What to work on >> Below this line is the material. Write out only its lines from the one containing "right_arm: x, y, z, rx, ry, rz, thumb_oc" through the one containing "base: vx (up", both kept, exactly.

Source material >>
┄┄┄┄┄┄┄┄┄┄

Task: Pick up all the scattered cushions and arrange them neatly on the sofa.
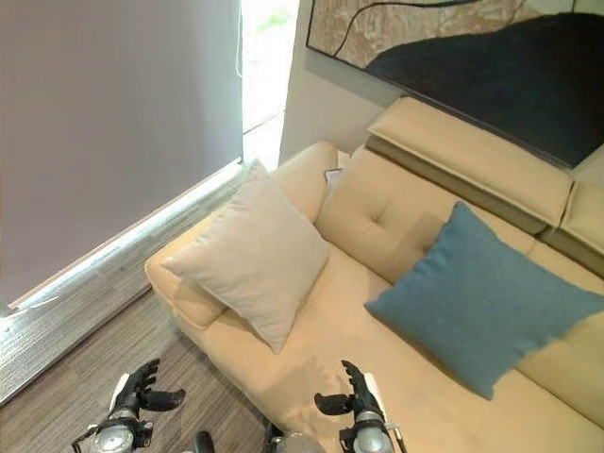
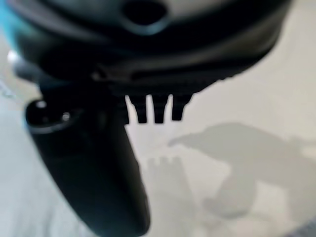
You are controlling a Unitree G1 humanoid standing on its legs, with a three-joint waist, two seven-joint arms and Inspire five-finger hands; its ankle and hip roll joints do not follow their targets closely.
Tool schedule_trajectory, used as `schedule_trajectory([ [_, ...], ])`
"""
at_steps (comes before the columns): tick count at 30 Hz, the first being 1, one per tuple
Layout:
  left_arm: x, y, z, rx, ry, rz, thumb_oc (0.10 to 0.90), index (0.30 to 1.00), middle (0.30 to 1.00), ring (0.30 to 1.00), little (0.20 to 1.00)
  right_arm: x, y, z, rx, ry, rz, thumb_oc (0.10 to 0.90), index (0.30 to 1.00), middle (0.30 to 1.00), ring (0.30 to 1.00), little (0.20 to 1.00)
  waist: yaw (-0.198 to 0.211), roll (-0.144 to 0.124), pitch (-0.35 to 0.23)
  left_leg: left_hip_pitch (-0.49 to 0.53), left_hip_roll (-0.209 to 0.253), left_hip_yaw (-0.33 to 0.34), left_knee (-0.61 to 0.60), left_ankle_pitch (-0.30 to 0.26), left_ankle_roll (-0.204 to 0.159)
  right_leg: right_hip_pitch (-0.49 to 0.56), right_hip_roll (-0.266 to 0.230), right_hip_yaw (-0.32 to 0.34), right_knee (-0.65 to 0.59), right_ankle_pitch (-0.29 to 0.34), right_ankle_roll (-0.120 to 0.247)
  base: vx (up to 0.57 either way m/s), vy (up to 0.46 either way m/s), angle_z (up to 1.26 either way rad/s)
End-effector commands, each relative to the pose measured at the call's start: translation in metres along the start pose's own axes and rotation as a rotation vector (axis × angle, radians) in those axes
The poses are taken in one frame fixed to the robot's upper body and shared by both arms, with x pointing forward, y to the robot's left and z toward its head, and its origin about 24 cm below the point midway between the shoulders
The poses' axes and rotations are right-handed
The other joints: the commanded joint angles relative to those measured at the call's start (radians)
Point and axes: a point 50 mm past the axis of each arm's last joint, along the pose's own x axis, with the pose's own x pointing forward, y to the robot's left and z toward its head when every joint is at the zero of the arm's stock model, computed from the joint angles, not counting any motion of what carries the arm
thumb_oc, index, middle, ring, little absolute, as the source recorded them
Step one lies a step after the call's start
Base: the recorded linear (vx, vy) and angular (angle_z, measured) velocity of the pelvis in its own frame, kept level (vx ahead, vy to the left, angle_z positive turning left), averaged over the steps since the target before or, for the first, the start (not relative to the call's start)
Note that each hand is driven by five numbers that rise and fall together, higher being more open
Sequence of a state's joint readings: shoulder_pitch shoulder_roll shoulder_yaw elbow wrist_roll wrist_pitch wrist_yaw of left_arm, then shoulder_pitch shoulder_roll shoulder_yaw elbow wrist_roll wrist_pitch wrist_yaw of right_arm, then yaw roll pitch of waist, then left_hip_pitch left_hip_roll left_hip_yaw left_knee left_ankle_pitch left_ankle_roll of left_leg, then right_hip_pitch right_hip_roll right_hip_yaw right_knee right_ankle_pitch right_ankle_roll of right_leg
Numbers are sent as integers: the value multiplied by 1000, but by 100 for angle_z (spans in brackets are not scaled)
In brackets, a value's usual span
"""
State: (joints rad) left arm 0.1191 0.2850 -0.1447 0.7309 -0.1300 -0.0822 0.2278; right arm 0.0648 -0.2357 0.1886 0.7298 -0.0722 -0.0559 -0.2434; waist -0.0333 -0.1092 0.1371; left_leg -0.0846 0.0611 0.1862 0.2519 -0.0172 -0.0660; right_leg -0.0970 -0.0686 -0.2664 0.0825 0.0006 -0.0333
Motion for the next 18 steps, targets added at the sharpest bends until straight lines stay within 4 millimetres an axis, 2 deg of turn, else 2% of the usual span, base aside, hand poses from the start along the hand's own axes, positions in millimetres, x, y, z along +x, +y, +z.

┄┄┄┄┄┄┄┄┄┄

Expected answer >>
  right_arm: x, y, z, rx, ry, rz, thumb_oc (0.10 to 0.90), index (0.30 to 1.00), middle (0.30 to 1.00), ring (0.30 to 1.00), little (0.20 to 1.00)
  waist: yaw (-0.198 to 0.211), roll (-0.144 to 0.124), pitch (-0.35 to 0.23)
  left_leg: left_hip_pitch (-0.49 to 0.53), left_hip_roll (-0.209 to 0.253), left_hip_yaw (-0.33 to 0.34), left_knee (-0.61 to 0.60), left_ankle_pitch (-0.30 to 0.26), left_ankle_roll (-0.204 to 0.159)
  right_leg: right_hip_pitch (-0.49 to 0.56), right_hip_roll (-0.266 to 0.230), right_hip_yaw (-0.32 to 0.34), right_knee (-0.65 to 0.59), right_ankle_pitch (-0.29 to 0.34), right_ankle_roll (-0.120 to 0.247)
  base: vx (up to 0.57 either way m/s), vy (up to 0.46 either way m/s), angle_z (up to 1.26 either way rad/s)

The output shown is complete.